For proof, look at the sales figures for poetry books and the subscription numbers for poetry magazines.

The point you make is correct. Most people who write good poems now and again do read poetry and have learned to write by reading it. I expect that the majority of submissions editors receive are complete rubbish and are written by non-readers.

I know that in the National Poetry Competition a few years ago, one of the judges complained about the number of submissions typed badly, full of spelling mistakes, on pink paper with cat-borders. And he wasn't joking.

Aisha/Sorella/Shisa - good to find your blog. I couldn't wait another year for more of your crazy poems and insights!

Scavella said...
This comment has been removed by a blog administrator.
Scavella said...

(trying again ... can't edit comments ...)

can't stand villanelles either. I can stomach Do Not Go Gentle, but otherwise, give me a gun.

Jee Leong Koh said...

Not even Bishop's "One Art"? Not even my incredibly clever take on the form, "What's Left", that will soon be published by Crab Orchard Review in Sep? And you call yourselves poetry readers? Bah! Humbugs.

Rob Mackenzie said...

Most villanelles suffer from a) having one good repentend that works well, but a second that can't quite cut it through the whole poem, and b) becoming hostage to the form so that they end up as an exercise to get through rather than a genuine exhibition of the writer's intentions.
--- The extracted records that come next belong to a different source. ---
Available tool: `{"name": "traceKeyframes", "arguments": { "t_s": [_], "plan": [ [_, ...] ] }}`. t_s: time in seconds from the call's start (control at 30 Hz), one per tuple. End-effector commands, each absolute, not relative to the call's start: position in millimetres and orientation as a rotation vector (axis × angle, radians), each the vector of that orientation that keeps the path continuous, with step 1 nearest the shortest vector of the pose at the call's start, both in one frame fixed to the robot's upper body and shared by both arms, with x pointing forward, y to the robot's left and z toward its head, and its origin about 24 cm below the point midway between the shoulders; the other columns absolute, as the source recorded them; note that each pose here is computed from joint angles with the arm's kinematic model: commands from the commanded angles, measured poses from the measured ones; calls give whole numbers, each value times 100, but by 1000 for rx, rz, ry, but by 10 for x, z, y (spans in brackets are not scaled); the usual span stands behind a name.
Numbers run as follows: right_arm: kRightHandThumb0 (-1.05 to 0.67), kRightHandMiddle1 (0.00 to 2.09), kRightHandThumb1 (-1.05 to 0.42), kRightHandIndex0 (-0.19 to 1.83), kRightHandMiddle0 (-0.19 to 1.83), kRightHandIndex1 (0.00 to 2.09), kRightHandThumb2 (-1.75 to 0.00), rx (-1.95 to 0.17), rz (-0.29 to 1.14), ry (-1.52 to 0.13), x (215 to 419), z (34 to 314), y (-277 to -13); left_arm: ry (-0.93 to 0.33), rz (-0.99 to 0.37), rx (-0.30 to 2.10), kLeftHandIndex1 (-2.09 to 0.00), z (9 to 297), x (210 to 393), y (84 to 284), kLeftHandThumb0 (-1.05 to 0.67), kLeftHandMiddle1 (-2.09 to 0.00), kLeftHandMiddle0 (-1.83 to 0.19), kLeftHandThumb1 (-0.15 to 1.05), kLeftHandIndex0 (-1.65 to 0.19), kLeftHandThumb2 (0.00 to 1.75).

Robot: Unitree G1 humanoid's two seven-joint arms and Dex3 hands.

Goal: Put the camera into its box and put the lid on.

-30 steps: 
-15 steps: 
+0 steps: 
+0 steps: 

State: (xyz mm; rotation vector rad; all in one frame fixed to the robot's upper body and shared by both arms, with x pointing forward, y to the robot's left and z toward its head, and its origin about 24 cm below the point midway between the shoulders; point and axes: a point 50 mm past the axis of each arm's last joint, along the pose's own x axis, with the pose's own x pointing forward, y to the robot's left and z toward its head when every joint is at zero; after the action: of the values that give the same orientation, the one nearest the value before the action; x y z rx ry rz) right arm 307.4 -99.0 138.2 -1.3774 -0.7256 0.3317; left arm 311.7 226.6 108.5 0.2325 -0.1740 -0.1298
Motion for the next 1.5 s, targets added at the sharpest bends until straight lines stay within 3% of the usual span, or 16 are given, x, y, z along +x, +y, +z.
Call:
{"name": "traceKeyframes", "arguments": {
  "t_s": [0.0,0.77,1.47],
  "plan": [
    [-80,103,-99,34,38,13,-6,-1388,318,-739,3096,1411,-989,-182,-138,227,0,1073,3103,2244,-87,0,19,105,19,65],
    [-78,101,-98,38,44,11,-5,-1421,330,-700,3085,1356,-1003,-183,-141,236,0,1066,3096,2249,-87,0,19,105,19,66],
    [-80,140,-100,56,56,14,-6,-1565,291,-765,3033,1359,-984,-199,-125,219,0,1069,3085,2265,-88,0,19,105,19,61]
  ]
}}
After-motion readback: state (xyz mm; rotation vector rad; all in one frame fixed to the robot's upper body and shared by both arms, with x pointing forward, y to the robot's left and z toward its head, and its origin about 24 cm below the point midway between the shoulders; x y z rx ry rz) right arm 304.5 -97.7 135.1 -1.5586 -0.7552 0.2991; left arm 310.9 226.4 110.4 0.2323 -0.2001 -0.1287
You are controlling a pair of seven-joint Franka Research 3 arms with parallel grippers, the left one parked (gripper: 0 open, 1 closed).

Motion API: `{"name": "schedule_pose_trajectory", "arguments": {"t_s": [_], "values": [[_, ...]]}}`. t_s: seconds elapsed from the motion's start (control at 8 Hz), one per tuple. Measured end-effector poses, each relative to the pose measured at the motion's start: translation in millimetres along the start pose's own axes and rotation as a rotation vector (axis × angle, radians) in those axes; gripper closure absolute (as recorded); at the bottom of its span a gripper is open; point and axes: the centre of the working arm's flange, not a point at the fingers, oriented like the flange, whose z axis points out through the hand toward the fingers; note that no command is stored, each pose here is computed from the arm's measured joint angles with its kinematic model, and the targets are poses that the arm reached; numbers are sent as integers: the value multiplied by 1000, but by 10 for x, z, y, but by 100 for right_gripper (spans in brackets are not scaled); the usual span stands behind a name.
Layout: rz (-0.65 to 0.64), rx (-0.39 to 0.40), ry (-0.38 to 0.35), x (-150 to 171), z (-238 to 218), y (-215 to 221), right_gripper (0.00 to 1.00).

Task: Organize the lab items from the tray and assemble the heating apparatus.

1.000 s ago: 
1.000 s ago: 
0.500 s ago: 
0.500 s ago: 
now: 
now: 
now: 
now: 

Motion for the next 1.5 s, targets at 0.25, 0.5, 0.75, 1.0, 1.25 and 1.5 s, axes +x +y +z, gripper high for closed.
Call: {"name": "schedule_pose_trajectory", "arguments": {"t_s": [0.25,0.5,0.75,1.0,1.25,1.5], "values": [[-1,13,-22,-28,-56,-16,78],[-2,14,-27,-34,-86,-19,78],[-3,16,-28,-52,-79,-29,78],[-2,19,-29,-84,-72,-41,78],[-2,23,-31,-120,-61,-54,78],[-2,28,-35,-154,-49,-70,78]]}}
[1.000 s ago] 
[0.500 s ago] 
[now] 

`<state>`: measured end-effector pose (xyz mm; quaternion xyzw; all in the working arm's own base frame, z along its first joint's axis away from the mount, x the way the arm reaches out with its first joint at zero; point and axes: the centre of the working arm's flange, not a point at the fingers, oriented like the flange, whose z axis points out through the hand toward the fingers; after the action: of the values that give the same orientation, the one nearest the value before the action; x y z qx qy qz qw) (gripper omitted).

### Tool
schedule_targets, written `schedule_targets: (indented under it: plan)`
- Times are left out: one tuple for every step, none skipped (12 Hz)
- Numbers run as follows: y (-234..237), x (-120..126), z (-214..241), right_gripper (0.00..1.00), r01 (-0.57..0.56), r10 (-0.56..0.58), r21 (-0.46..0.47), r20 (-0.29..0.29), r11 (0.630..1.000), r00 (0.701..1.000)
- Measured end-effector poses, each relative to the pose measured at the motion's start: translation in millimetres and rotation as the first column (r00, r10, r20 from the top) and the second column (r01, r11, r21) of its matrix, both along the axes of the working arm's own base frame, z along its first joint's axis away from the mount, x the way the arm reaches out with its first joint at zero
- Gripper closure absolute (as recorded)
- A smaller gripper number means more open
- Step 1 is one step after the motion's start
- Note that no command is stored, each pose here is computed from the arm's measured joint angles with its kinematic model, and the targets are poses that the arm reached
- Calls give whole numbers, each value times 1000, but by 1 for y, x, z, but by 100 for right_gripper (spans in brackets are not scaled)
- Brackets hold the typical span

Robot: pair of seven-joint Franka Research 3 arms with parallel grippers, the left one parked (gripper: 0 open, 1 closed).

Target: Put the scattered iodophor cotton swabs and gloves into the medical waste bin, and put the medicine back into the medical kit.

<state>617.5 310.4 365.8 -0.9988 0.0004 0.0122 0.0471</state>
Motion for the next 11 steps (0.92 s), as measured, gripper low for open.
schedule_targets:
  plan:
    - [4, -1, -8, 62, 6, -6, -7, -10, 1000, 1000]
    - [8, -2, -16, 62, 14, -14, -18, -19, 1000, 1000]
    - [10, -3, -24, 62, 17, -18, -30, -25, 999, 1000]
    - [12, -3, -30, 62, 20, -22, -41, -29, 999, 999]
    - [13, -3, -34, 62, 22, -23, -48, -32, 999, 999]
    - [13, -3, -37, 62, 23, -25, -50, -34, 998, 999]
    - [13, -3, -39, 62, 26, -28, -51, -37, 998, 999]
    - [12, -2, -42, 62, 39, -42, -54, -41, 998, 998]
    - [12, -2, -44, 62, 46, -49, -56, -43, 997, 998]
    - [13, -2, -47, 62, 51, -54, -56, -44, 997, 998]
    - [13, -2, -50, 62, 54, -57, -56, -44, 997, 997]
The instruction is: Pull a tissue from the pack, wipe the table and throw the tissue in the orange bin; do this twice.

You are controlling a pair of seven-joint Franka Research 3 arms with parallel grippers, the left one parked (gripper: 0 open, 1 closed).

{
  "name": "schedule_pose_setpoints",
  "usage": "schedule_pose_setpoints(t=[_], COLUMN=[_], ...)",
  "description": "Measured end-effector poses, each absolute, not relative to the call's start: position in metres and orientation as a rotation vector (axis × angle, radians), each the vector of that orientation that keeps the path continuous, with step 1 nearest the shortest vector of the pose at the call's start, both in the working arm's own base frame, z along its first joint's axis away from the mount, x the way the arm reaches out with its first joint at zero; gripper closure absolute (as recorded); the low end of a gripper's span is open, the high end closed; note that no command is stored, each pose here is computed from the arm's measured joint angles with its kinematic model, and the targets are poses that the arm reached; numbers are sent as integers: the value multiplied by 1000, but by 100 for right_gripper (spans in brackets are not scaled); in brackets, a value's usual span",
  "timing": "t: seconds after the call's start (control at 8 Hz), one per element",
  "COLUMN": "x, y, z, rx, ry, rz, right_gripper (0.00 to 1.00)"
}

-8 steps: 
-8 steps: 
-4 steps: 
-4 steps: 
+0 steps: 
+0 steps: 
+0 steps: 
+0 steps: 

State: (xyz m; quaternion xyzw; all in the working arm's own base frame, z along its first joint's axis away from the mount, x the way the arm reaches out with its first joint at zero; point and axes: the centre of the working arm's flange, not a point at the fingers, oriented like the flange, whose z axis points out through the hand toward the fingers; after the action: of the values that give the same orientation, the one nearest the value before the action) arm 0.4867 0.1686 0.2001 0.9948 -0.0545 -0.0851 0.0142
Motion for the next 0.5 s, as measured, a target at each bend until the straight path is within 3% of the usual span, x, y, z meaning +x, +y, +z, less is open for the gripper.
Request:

I agree about One Art though, Jee. That's an excellent poem, and I like Do Not Go Gently too. I also like Marilyn Hacker's Villanelle (the first line is "Every day our bodies separate" - it's online, I'm sure). I guess there must be other good ones, but I can't bring them to mind.

I'd like to see your "What's Left", Jee. Will the Crab Orchard Review be published online?

Jee Leong Koh said...

No online copy but online guidelines for submission of individual poems and first books.

Rob Mackenzie said...

Ah well. Jee, how about sending me your villanelle by email? I'm unlikely to find the Crab Orchard Review in my part of the world. Well done on getting the publication.